Età Giulio-Claudia

-L’età augustea finisce nel 17 d.C. con la morte di Ovidio e Livio

-A Roma la situazione era tranquilla, non vi erano guerre significative. I più giovani erano nati dopo la Battaglia di Azio, i più anziani durante le guerre civili; non rimanevano tanti che avessero conosciuto la Repubblica.

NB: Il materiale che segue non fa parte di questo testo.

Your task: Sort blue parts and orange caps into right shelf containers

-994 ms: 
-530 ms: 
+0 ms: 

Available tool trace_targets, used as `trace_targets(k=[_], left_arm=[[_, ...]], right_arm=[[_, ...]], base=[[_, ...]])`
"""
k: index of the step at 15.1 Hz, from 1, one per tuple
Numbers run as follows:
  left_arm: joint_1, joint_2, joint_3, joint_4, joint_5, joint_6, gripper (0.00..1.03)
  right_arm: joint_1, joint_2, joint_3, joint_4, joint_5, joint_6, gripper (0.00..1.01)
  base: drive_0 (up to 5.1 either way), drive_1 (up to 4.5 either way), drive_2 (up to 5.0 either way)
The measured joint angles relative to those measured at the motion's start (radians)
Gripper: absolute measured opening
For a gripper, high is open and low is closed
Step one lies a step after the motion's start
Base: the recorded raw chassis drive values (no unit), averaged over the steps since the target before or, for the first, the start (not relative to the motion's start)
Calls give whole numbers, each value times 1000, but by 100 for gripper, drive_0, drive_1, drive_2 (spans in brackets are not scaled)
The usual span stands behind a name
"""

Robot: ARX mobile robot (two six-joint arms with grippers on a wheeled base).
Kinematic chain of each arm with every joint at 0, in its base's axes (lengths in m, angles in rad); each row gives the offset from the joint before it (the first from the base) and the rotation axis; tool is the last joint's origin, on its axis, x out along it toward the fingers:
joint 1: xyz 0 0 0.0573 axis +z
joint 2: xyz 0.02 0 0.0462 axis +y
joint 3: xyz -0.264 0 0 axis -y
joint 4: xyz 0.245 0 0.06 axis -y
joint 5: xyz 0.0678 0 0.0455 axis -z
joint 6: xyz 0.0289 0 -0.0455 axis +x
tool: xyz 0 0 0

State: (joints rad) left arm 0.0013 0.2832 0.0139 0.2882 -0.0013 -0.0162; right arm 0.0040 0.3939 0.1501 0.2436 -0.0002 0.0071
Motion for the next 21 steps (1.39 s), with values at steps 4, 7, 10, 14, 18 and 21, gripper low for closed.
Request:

Augusto non aveva mai espressamente nominato un successore. Alla sua morte, nel 14 d.C., non gli restò altro che adottare uno dei due figli di primo letto della moglie Livia, Tiberio Claudio Nerone. Augusto in un primo momento tentò di opporre resistenza, ma alla fine dovette accettare la situazione. Dal momento in cui Tiberio ascese al potere il vertice dell’impero passava ad una nuova gens, quella dei Claudi; da qui il nome della dinastia Giulio-Claudia che copre gli anni dal 14 d.C. al 68 d.C. (anno della morte di Nerone). Tale dinastia venne così chiamata dal nomen (il nome di famiglia) dei primi due imperatori: Caio Giulio Cesare Ottaviano (l'imperatore Augusto), adottato da Cesare e dunque membro della gens Giulia e Tiberio Claudio Nerone, appartenente per nascita alla gens Claudia. I quattro imperatori furono: Tiberio (14-37 d.C.), Caligola (37-41 d.C.), Claudio (41-54 d.C.), Nerone (54-68 d.C.).

 

Augusto restaurò effettivamente il principato, ma non voleva essere definito sovrano, anche se lo era a tutti gli effetti. Si nominava per l’appunto primus inter pares (il primo tra i pari). Dopo Augusto la speranza che il suo regno fosse soltanto una parentesi svanì. Il principato era ormai la realtà effettiva e non fu messo in discussione per i successivi quattro secoli e mezzo. Con i Claudi nacque l’impero, la tirannia e il dispotismo: vi era un princeps, vennero smantellate le istituzioni che erano state mantenute da Augusto. Non fu una monarchia illuminata, ma assoluta.

 

Cosa cambiò con i Claudi?

 

L’alter ego del potere divenne il senato. Si creò una grande scissione, che non si risanerà più, tra il senato e gli anziani. Il senato divenne dunque esautorato, di basso profilo culturale per favorire la strumentalizzazione. I vecchi, che erano depositari di una cultura diversa, riflettevano un’opposizione dissidente; non abbassarono la testa all’autarchia. Essi erano guidati dal pensiero stoico, filosoficamente parlando. Diedero vita ad un nuovo genere letterario definito “exitus illustrium virorum”: una sorta di diario per testimoniare che per la libertà di parola non hanno piegato la testa.

 

Si creò una nuova classe sociale: quella dei liberti, gli schiavi liberati. Questa nuova categoria sociale veniva nominata dall’imperatore ed era la parte della società ricca, ma piuttosto poco istruita. Furono impiegati nei ranghi dell’amministrazione. Nella società romana rimaneva un forte classismo e nessun aristocratico accettava di prendere ordini da un ex-schiavo; inoltre i liberti nel corso del I secolo d.C. giunsero ad accumulare grandi ricchezze.

 

(Una descrizione accurata di tutto ciò possiamo trovarlo nel Satirico di Petronio, che è il manifesto di questa nuova società)

 

Nel 68 d.C. l’età dei quattro imperatori si concluse, con la morte di Nerone. Il suo principato era iniziato nel 54 sotto la stretta collaborazione tra principato e senato, segno visibile dalla presenza del suo precettore, il filosofo Seneca. I primi cinque anni di regime neroniano sono passati alla storia con il nome di quinquennio felice. Presto il delirio di onnipotenza del principe finì per travolgere ogni suo più stretto collaboratore. Una prima ribellione si ebbe con la cosiddetta Congiura dei Pisoni: fu però scoperta e in essa persero la vita il poeta Lucano, Petronio, lo stesso Seneca. Nerone, perso l’appoggio degli eserciti provinciali, abbandonò la capitale e fuggì; durante la fuga si fece uccidere, non lasciando eredi al trono dato che la dinastia giulio-claudia era stata estinta per eventuali rivali al trono.